Before you play a note, your band begins as a series of decisions: Which bands inspire us? Who do we want to sound like? What are we going to call ourselves? These early triangulations often lead to everything else falling into place: bass lines, vocal affectations, guitar tones, production, album-art style. They say a lot about the band you intend to become. Sam France and Jonathan Rado, a duo from L.A., decided at some point that they would be called Foxygen. Yes, they were still in high school at the time.

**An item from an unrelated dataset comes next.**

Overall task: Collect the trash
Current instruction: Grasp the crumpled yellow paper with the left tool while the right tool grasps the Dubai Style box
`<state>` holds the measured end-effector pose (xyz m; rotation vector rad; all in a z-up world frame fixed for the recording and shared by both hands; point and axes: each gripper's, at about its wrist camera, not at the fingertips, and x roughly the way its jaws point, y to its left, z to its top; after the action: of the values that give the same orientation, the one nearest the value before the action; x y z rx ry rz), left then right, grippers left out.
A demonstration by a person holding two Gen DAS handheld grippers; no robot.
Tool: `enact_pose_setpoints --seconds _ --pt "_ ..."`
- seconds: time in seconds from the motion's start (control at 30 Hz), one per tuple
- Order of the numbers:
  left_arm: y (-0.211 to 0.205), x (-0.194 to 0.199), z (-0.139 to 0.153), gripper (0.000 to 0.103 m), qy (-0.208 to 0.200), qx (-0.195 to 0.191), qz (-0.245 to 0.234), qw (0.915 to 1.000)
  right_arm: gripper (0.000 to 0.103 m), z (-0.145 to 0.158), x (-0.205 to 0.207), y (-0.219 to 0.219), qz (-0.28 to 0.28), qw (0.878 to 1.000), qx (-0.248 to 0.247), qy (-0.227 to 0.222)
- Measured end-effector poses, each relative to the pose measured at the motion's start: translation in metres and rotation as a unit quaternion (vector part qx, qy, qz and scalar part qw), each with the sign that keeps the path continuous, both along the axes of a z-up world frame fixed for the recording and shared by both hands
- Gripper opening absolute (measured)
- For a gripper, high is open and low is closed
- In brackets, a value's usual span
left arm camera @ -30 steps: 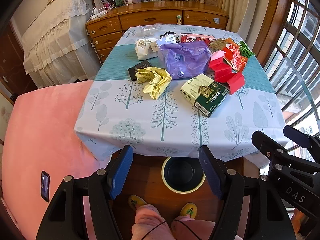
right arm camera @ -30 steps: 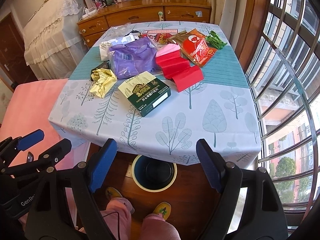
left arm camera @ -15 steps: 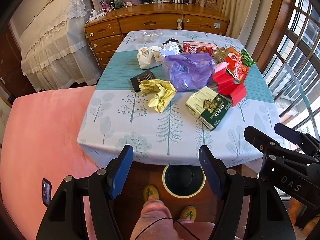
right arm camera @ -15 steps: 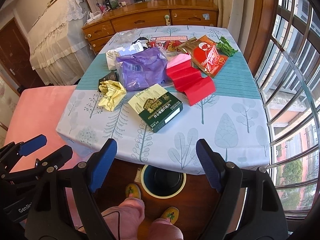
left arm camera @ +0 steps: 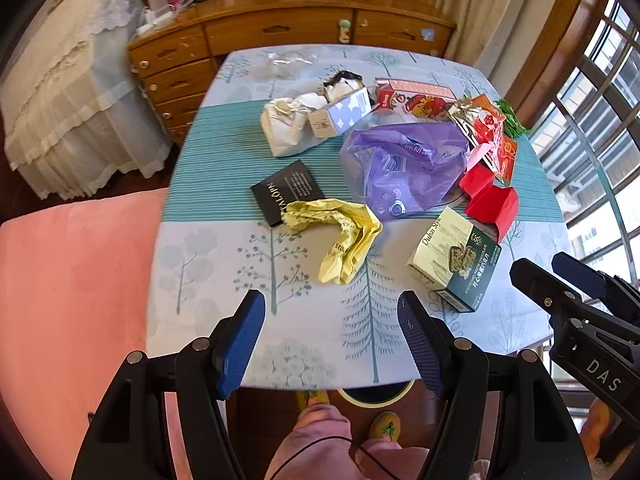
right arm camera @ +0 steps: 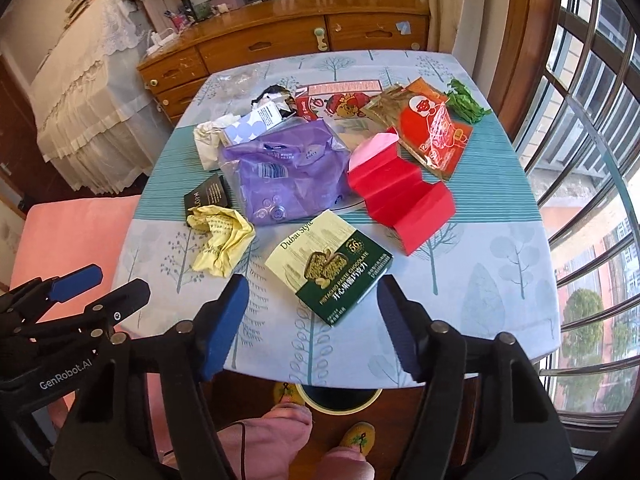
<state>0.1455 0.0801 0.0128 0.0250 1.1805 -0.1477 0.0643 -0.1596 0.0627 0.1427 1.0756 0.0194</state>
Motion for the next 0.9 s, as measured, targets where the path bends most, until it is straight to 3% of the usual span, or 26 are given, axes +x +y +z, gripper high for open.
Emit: enact_pose_setpoints --seconds 0.33,0.57,0.73,0.83,0.9 --pt "-0.016 0.075 -0.077 0.07 0.083 0.002 -0.053 0.9951 0.058 -0.045 0.038 -0.016 -0.078 0.996 0.014 0.042" --pt "-0.033 0.102 -0.111 0.07 0.093 0.013 -0.073 0.9929 0.058 -0.072 0.039 -0.042 -0.142 0.984 0.071 0.076" --pt "-0.049 0.11 -0.13 0.069 0.09 0.044 -0.089 0.991 0.058 -0.087 0.035 -0.045 -0.163 0.978 0.094 0.092" --pt "-0.057 0.115 -0.14 0.052 0.097 0.044 -0.101 0.9891 0.061 -0.091 0.038 -0.035 -0.155 0.98 0.078 0.094" --pt "-0.061 0.118 -0.148 0.027 0.1 0.052 -0.105 0.9881 0.063 -0.091 0.042 -0.025 -0.144 0.983 0.068 0.093"
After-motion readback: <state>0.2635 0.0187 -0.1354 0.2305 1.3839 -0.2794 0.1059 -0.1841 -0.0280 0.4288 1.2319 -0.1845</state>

But when you pair that name with the unwieldy title We Are The 21st Century Ambassadors of Peace and Magic, you get a certain picture: goofily endearing, kid-brother types, the kind of guys who will probably embarrass you in public if you let them. Which makes the assured and witty We Are that much more surprising.

France and Rado have been playing together for years, and they've apparently spent that time working through their relationships to their record collections. Faced with the terrifying bounty of the rock menu on their 2012 EP Take The Kids Off Broadway, they seemingly shut their eyes and ordered everything at once: The songs stumbled through styles like there was a demented drill-sergeant producer in the background yelling, "OK now, Memphis soul! Now, when I say, Merseybeat-era Beatles! GO!"

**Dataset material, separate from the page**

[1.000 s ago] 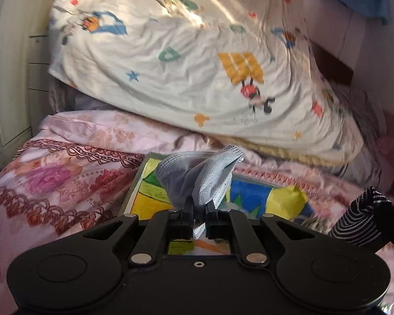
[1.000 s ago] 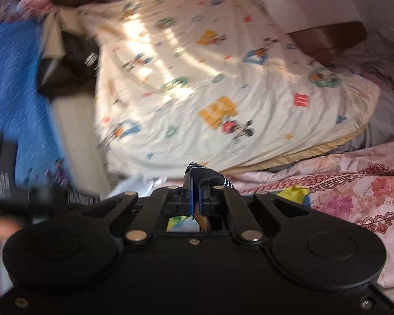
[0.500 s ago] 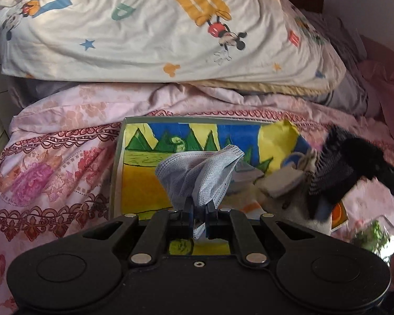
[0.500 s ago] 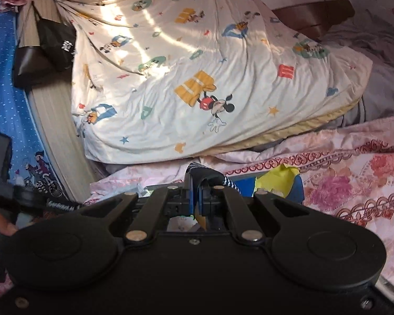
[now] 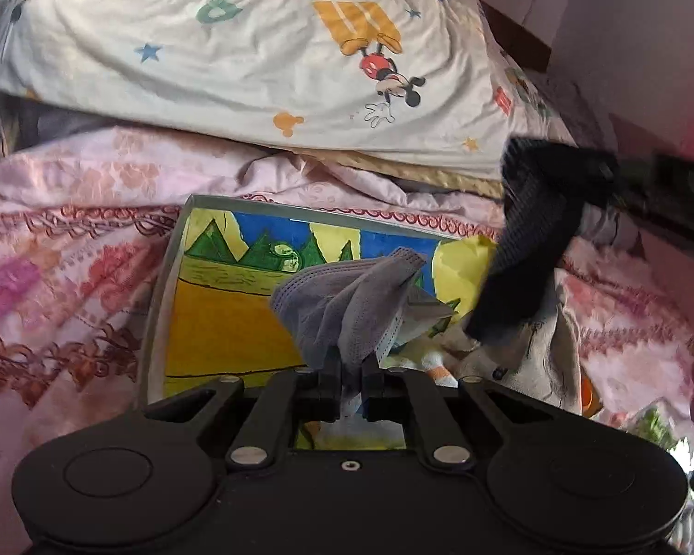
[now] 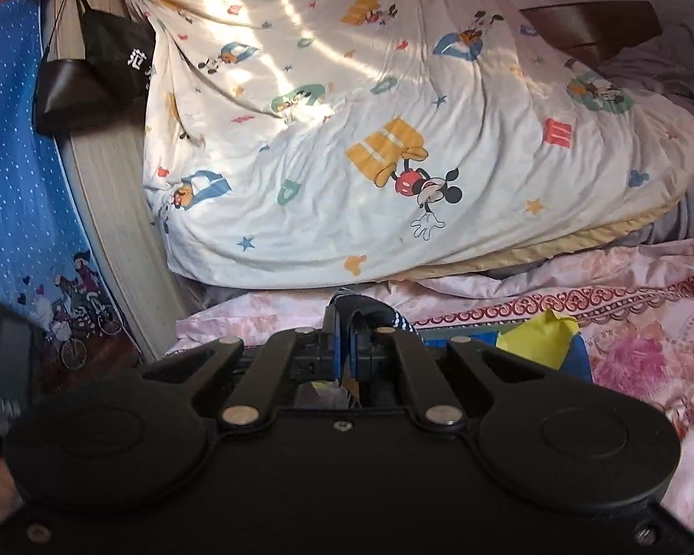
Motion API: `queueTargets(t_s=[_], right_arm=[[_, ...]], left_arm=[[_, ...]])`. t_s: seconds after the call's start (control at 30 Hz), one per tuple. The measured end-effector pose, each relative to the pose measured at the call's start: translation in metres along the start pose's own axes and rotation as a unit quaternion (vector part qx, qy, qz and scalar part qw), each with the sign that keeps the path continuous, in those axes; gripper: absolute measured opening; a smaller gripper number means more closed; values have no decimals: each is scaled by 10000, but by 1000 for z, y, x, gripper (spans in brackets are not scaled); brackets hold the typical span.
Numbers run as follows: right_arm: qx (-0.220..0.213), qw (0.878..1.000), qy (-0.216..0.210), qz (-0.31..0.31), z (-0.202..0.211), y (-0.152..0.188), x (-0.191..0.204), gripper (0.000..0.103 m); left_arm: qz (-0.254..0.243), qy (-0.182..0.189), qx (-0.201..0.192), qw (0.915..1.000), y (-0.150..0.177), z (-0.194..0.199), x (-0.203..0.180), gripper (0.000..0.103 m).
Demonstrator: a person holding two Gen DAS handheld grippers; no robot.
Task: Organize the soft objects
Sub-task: 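Carry the mask with the left tool while the right tool carries the sock to the tray, then lower the mask and sock into the tray and open both tools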
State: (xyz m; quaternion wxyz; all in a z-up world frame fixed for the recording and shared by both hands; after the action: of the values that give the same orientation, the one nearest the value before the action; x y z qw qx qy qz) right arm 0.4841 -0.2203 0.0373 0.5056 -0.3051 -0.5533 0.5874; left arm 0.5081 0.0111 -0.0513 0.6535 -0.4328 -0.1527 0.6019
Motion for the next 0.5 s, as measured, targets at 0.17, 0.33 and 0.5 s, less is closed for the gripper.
queueTargets(t_s=[0.17, 0.33, 0.5], right_arm=[[221, 9995, 74, 208, -50, -38, 18, 0], [833, 9952, 290, 417, -95, -58, 39, 0], [1740, 9817, 671, 397, -123, -34, 41, 0]], left_arm=[[328, 271, 265, 9987, -5, -12, 10, 8], [414, 308, 432, 9977, -6, -19, 11, 8], [425, 326, 544, 9971, 0, -25, 13, 9]])
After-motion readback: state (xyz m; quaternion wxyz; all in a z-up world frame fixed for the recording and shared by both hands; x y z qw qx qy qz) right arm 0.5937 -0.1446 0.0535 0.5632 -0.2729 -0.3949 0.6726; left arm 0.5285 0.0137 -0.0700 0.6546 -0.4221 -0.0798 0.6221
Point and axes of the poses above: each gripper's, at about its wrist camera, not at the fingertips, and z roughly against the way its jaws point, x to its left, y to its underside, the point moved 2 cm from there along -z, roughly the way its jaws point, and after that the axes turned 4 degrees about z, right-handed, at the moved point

We Are, by contrast, has more poise, rifling with effortless cool through retro-rock quotes and mannerisms-- France's gulps and sobs draw directly from the Mick Jagger of "Let's Spend the Night Together" at one moment and channel the thousand-ton boredom of Lou Reed the next. Meandering organ pokes through on "No Destruction"; flecks of "Under My Thumb"-style guitars pop up on "On Blue Mountain". In the lovely "San Francisco", France paints the city as a place where "the forest meets the bridge," and the grass scent of the Kinks' We Are the Village Green Preservation Society wafts by (even their album title is an echo of that one). Having a great record collection and having some idea what to do with it are two different things, and on W**e Are The Ambassadors Foxygen have internalized enough of the music they love to start toying with it.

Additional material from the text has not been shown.